Your instructions
Look through the material and copy each line holding "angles".
== Data section ==
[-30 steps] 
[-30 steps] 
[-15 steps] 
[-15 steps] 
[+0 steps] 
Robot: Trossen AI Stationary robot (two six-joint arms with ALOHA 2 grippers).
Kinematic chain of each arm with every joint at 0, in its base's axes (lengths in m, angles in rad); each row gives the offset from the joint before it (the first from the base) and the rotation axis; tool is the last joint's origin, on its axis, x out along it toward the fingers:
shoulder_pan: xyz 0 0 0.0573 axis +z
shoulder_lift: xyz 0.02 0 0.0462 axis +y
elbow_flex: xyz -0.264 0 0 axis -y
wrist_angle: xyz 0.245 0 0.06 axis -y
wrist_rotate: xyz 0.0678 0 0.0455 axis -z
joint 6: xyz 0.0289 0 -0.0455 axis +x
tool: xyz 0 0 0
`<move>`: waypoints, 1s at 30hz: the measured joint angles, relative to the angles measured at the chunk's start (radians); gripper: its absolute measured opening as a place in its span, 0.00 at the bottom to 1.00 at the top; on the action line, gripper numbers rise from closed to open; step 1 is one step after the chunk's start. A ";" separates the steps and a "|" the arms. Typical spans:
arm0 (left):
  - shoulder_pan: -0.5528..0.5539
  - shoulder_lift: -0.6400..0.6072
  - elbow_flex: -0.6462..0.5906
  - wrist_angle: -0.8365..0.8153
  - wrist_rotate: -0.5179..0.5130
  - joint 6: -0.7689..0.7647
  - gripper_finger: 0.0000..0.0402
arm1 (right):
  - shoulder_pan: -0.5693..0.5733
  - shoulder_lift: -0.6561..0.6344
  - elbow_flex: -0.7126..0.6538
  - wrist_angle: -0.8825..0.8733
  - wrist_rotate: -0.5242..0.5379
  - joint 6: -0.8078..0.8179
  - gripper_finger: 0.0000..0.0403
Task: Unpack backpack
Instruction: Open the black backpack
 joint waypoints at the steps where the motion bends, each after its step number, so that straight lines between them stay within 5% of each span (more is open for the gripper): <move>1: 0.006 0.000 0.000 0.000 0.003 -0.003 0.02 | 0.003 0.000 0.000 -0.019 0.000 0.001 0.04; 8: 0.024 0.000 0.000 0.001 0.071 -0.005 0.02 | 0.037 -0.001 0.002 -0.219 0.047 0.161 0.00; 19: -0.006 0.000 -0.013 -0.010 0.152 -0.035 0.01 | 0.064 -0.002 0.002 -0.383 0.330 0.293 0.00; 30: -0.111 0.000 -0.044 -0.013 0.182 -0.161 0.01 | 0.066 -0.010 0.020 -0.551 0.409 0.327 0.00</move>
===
Reply
Kinematic chain of each arm with every joint at 0, in its base's axes (lengths in m, angles in rad); each row gives the offset from the joint before it (the first from the base) and the rotation axis; tool is the last joint's origin, on its axis, x out along it toward the fingers:
`<move>`: waypoints, 1s at 30hz: the measured joint angles, relative to the angles measured at the chunk's start (radians); gripper: its absolute measured opening as a place in its span, 0.00 at the bottom to 1.00 at the top; on the action line, gripper numbers rise from closed to open; step 1 is one step after the chunk's start. A ";" separates the steps and a "|" the arms. Typical spans:

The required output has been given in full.